Thursday, December 24, 2009

Meditations On The Kitchen

Men who choose to pioneer the domestic wilderness must always be aware of who's territory they are treading upon. There are boundaries that you cannot see and emotional pitfalls are lurking were you least suspect them. You need to look for invisible turf markers and steer clear of hallowed ground. Above all, tread lightly in Mommy's kitchen.

When I got married I knew I had closed the biggest deal of my life. Mommy was and is beautiful, just to look at. Like most men, looks and sensuality were all I really noticed about her at first and, being incredibly shallow, that probably would have been enough to get me to the altar. However by the time I said, “I do”, I knew that she was so much more. She was funny, she was brilliant, she loved football. Most importantly she loved to make me happy. However, when our honeymoon flight touched down and we settled into domestic tranquility the last thing I expected was that she could cook. No, I would have to be the chef in the household.

In the four years of courtship that culminated in our nuptials Mommy had never shown the ability to peel a banana let alone cook a meal. She lived with her Sicilian mother and never failed to take advantage of that fact. Overcleaning, overcooking and gambling were “Nunny”s three big vices. When I said, “I do” I presumed that only the gambling gene had passed down to her daughter.

As we began our life together something quite surprising occurred. My wife of mere days who had never boiled water walked into the kitchen and prepared a wonderful Italian Sunday dinner. Pasta, fried chicken and garlic bread were prepared to intoxicating perfection. Even the cauliflower was presented the only way I have ever been able to digest it. Perhaps it was Sicilian genetics. More likely it was twenty-five years of watching her mother cook four hours each day. Either way the 9.5 that I married became a perfect 10 when I found out how well she could cook.

Despite my wife's kitchen skills, we ate out a lot, as do most newlyweds. Sandwiches were more than acceptable dinner fare in those Double-Income-No-Kids years. After children came dining became even more informal. We both worked long hours through the first four years of parenting so who “prepared” dinner usually fell to who made it home first. Still, when time permitted a big dinner, Mommy was the queen of the kitchen.

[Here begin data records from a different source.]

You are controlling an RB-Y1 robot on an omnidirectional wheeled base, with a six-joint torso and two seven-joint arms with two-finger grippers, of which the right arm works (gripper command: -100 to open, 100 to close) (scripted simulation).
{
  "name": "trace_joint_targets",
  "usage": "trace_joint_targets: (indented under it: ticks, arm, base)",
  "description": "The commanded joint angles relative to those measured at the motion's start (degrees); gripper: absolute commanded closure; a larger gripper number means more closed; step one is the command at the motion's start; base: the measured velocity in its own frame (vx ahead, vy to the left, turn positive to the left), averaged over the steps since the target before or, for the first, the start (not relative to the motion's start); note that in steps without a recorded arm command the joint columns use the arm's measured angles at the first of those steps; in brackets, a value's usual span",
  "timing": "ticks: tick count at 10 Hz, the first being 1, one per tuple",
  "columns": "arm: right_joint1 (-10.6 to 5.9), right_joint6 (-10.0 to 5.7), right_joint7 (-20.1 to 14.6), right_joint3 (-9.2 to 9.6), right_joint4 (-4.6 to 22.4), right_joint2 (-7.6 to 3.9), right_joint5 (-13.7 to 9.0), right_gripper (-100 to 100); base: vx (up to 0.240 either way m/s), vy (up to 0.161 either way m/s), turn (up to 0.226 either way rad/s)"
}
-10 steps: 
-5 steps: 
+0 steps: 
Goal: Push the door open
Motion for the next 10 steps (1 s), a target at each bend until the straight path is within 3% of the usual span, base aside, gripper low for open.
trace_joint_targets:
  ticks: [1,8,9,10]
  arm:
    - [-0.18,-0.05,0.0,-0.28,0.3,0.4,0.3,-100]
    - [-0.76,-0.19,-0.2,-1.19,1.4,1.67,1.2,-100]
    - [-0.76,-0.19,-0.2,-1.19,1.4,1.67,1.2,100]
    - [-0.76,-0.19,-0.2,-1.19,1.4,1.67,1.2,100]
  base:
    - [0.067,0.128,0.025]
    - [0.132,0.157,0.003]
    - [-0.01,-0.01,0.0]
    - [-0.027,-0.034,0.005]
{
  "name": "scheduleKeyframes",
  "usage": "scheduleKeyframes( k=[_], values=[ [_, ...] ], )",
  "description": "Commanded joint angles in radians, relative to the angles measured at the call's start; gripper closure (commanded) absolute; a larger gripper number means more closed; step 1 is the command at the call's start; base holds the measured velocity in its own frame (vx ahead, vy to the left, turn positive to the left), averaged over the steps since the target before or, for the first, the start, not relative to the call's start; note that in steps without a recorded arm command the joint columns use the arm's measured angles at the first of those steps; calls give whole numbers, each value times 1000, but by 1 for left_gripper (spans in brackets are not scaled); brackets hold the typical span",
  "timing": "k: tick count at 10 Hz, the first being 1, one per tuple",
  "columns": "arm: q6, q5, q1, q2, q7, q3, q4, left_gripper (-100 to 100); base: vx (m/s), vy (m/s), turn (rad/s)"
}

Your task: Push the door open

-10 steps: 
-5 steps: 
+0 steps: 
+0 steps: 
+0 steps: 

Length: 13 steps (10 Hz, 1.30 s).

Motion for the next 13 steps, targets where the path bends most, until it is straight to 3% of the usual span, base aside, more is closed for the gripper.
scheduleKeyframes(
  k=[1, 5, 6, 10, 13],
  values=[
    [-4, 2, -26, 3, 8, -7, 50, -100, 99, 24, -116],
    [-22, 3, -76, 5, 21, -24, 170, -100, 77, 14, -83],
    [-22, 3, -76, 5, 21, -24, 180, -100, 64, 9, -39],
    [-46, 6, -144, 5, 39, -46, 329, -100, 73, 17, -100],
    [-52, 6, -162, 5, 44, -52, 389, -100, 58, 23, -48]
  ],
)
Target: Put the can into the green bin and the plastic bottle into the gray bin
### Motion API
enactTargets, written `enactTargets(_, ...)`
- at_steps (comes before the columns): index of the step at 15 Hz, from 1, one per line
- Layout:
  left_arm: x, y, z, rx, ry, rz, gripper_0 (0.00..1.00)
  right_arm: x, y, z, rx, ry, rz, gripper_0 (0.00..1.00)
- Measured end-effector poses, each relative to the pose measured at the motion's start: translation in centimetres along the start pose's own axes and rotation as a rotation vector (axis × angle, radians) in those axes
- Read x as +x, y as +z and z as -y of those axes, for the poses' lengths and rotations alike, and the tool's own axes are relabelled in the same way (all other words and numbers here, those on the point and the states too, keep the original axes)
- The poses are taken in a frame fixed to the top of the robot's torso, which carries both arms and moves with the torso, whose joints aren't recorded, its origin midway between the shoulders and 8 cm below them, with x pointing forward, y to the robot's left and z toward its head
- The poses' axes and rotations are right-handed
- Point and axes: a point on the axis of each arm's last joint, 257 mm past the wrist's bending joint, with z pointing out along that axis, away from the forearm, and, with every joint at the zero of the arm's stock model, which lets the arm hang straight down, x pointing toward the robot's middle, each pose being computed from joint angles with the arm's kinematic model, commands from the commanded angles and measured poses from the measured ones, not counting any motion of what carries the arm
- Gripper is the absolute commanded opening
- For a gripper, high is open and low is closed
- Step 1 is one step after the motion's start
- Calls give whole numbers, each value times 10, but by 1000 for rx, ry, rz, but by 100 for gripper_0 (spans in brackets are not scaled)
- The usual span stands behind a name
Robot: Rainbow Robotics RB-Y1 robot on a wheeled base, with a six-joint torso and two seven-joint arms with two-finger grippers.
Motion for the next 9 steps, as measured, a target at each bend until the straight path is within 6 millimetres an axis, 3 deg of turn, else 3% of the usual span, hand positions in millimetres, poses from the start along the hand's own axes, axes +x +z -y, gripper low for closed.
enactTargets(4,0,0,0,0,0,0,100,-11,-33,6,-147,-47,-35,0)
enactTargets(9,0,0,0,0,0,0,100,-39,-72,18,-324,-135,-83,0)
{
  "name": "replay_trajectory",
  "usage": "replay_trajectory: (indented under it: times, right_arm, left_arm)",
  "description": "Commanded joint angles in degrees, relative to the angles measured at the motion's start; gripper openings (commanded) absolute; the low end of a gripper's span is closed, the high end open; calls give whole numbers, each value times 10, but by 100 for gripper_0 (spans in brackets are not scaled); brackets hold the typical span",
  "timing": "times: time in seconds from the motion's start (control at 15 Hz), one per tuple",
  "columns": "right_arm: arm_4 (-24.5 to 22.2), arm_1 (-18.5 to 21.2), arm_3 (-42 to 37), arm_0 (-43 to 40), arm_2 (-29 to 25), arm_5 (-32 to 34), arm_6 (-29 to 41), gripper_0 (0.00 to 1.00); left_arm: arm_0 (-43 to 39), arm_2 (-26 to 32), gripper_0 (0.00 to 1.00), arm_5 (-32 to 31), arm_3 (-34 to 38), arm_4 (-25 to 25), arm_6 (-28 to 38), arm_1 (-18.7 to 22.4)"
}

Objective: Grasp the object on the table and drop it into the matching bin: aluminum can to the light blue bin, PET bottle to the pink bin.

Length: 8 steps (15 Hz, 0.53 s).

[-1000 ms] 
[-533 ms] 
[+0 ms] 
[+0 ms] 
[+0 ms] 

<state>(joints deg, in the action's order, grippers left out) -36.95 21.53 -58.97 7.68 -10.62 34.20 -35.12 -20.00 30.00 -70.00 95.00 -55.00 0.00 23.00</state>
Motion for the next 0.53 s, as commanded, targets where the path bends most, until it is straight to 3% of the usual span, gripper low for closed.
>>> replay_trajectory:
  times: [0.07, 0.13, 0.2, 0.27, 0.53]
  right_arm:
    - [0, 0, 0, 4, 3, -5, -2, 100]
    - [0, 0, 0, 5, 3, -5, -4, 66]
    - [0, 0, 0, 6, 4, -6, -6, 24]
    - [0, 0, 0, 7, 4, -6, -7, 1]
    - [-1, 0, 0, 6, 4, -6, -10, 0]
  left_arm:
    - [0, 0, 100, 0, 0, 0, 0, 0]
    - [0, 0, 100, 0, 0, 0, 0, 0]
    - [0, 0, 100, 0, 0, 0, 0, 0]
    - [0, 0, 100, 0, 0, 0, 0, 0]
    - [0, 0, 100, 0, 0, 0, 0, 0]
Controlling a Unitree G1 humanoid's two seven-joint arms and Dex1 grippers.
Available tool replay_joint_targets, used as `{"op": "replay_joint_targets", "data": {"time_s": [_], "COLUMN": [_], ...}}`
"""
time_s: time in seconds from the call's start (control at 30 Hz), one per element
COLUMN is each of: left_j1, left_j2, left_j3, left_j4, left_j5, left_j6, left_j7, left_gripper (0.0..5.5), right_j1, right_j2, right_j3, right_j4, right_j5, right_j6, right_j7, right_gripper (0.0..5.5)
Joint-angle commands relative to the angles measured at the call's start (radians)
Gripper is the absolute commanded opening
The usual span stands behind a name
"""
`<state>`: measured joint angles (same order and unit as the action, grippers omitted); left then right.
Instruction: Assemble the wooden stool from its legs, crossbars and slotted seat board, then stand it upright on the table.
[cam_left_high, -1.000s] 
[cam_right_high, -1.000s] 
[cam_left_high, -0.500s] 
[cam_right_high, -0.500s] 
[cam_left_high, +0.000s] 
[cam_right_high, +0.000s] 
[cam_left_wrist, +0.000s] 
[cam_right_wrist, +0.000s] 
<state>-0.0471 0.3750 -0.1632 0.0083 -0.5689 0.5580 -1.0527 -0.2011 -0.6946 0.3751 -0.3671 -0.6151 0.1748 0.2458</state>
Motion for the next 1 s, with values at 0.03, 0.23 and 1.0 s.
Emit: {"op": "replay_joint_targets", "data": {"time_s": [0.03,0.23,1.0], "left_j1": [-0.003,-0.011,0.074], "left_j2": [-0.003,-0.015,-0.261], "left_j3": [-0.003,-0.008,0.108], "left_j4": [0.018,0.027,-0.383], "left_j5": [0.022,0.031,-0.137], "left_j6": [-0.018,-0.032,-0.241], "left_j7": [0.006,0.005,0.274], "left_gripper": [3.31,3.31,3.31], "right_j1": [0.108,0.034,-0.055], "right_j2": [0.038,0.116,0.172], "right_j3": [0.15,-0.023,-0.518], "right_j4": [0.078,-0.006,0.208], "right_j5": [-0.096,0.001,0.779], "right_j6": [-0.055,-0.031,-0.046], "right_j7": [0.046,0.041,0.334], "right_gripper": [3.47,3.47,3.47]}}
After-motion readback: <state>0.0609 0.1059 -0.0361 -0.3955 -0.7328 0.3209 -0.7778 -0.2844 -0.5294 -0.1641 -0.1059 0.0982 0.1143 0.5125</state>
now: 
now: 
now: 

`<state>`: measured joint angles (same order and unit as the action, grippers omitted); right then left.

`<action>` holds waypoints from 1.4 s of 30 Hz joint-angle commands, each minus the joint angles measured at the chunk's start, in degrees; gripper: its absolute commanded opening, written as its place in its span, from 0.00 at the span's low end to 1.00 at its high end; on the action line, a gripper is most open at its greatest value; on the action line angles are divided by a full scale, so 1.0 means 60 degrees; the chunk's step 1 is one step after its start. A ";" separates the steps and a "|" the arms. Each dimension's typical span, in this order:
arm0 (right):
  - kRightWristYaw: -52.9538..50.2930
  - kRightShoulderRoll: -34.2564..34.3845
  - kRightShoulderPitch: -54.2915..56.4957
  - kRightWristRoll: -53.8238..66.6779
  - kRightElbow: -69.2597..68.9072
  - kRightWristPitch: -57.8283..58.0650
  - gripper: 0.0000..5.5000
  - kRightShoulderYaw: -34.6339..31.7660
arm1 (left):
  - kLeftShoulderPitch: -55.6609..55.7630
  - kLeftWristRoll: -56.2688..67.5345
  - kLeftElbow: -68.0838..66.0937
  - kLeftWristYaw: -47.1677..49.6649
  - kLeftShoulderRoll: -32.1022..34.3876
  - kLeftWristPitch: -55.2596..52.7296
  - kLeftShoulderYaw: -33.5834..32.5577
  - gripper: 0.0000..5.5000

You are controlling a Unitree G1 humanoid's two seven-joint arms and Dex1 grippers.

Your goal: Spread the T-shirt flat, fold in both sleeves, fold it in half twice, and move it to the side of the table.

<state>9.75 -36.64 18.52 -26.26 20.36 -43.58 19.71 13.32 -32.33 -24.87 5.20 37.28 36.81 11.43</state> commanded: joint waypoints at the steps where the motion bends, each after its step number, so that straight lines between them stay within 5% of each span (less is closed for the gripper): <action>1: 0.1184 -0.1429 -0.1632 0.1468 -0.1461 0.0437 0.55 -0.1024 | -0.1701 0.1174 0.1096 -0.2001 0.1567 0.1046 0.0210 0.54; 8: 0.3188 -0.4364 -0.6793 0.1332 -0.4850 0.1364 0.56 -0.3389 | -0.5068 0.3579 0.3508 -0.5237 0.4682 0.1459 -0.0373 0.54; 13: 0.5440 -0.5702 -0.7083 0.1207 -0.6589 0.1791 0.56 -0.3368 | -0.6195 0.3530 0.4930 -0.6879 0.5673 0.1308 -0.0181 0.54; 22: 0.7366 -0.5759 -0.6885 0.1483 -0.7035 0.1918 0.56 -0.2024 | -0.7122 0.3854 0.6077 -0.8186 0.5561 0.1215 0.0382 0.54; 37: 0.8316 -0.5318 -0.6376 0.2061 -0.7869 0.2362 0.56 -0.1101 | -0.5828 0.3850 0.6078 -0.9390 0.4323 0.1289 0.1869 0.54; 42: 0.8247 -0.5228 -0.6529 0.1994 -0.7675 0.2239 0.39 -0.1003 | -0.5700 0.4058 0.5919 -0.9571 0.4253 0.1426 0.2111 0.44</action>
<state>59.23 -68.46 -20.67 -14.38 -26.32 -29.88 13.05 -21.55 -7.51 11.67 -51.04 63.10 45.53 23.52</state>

A microscopic part of the decision for me to stay home with the kids was that with an adult in the house full time we could eat home cooked meals everyday. In addition to keeping money that would otherwise have gone to McDonald's, we had both grown up in families where everyone got together once a day for dinner. This was invaluable time when days got dissected, plans got made and gossip was swapped. This is when real family business gets done. Traditions like this cement a clan. Thus I dedicated myself to having food on the table every evening. Mind you, it is not always a hearty family menu, as I believe it is more important how you eat than what you eat. I am not above serving potato chips and dip as a side dish because I know the non-stop conversation will be nourishing enough.

I now do about 90% of the cooking in the house. Even when Mommy cooks I do 90% of the chopping and cutting. It literally makes me ill to watch her cut left-handed. Each stroke looks like Step One of Hara-Kari. However, after three years I am careful not to take liberties with Mommy's kitchen. I am only renting it for a time. This means not putting essentials on the top shelf where only I can reach them. It means not replacing appliances, large or small without consultation. Most importantly it means never, ever, referring to the commissary as “my kitchen”. A woman wants to know that regardless of the current circumstances the kitchen is and will always be, her birthright.

For fathers out there who don't get the message, imagine if your wife decided to go into the doll business and she took over your garage. When you came home from work the next day all of your tools were cleaned and relegated to the basement closet. All your bolts and fasteners were filed in Tupperware out of reach behind mothball scented hats on the closet shelf. Your collection of slightly used caulk is gone with the trash and above the workbench glares a neon sign proclaiming, “Hello Dolly!”

So what if you haven't “Gone Fishin'” since the Reagan administration, you want that plaque on your garage wall. Even if you have to wait until retirement to clean it, that garage is your birthright as a man. Someday that canoe in the corner will get wet and someday you will teach your son how to unhook a fish. Well, that kitchen is Mommy's birthright too and one of these days she is going to kick you out of there.

Respecting traditional boundaries can be very important in maintaining a relationship. Sometimes the most antiquated notions can convey the most timeless respect. Mommy has to fight with herself everyday when she leaves her house. She fills a role that no woman on television or in storybooks modeled in her childhood. Strong women who supported their families did abound in this nation prior to the Clinton administration but if they ever snuck into books or movies it was as a “triumph of will” cautionary tale. Our culture has not prepared her to be the hunter any more than it has prepared us to be the nurturers.
As confident as my career girl can appear on the outside, on the inside a part of her still wants to be June Cleaver. Daydreams of long afternoons spent talking with friends on the phone while mastering the perfect scone recipe can ease a lot of evolutionary growing pains. That's why the plaque on the kitchen wall says, “Mommy's Kitchen” and the plaque in the garage says, “Gone Fishin'”.